▶ [Task item]:
Pictures in the entries below are to be left out; otherwise, reproduce exactly the lines from the first through the line containing "Controlling a pair".

[Opening Input for this task section]

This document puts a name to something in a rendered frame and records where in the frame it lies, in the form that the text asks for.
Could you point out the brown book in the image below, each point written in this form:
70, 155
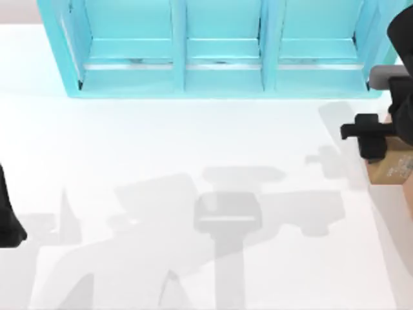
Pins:
395, 168

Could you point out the pale grey rounded box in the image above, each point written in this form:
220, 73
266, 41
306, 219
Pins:
380, 77

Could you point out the light blue rack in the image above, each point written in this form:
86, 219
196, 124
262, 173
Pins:
222, 87

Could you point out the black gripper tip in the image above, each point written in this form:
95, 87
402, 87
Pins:
8, 223

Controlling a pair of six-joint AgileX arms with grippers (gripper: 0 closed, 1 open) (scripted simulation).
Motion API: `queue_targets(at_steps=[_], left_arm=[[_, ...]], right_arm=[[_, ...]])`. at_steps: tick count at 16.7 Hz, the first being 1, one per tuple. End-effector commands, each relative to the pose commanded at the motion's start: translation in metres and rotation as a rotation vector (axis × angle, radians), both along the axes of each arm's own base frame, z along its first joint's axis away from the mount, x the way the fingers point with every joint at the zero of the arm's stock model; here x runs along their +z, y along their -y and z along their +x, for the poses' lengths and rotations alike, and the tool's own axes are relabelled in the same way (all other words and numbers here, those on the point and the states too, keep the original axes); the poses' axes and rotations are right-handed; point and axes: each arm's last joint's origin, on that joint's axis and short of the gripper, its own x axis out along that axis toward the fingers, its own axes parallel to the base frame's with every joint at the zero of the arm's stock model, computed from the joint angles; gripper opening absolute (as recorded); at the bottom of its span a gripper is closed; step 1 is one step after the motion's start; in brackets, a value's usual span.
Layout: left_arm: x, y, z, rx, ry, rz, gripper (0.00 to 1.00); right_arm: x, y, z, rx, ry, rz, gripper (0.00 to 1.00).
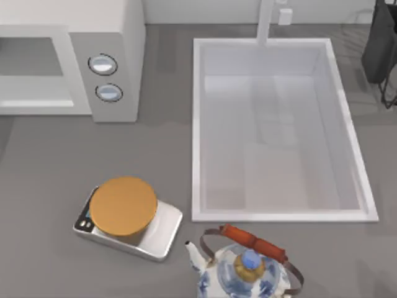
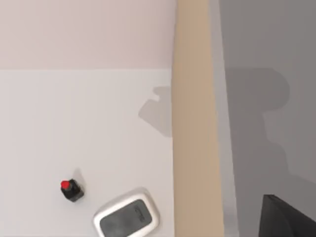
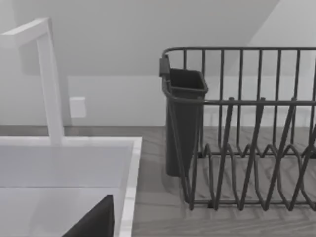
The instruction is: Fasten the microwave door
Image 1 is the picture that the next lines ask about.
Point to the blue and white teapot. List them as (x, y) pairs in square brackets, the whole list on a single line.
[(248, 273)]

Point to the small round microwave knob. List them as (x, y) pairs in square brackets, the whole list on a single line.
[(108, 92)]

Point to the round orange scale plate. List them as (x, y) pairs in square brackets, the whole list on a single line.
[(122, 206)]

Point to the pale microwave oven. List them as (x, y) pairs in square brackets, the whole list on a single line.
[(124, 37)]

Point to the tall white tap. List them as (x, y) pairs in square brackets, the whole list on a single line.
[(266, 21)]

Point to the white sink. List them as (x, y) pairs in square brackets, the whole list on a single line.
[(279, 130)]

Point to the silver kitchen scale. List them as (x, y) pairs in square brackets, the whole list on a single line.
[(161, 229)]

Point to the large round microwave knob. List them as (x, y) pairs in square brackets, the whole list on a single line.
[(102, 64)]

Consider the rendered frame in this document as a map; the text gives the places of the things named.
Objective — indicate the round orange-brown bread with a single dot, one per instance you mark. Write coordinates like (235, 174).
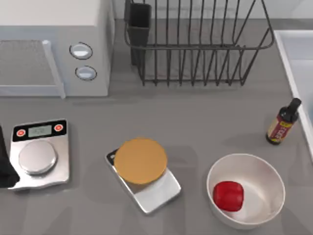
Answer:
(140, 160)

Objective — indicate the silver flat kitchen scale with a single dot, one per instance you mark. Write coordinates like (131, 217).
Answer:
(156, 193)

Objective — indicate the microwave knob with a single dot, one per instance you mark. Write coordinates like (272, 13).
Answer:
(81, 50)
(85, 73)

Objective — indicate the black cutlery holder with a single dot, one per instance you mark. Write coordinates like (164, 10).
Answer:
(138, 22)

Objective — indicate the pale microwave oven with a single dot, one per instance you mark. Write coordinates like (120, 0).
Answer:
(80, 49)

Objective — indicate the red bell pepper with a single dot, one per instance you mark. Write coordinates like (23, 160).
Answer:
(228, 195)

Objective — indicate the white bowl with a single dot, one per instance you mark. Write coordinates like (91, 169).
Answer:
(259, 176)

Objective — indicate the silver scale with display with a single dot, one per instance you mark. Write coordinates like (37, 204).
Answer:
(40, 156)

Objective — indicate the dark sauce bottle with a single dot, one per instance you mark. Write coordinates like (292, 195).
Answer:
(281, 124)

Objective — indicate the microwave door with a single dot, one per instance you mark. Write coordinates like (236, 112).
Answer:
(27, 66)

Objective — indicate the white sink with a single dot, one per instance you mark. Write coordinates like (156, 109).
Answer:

[Closing Input for this task section]

▶ [Answer area]:
This document puts a name to something in a rendered frame and records where in the frame it lies, in the form that the text asks for.
Could you point out the brown book in the image below, each point written in this form:
70, 155
Pins:
395, 168

Could you point out the pale grey rounded box in the image above, each point written in this form:
220, 73
266, 41
306, 219
Pins:
380, 77

Could you point out the light blue rack in the image above, each point written in this form:
86, 219
196, 124
262, 173
Pins:
222, 87

Could you point out the black gripper tip in the image above, each point written in this form:
95, 87
402, 87
Pins:
8, 223

Controlling a pair of six-joint AgileX arms with grippers (gripper: 0 closed, 1 open) (scripted simulation).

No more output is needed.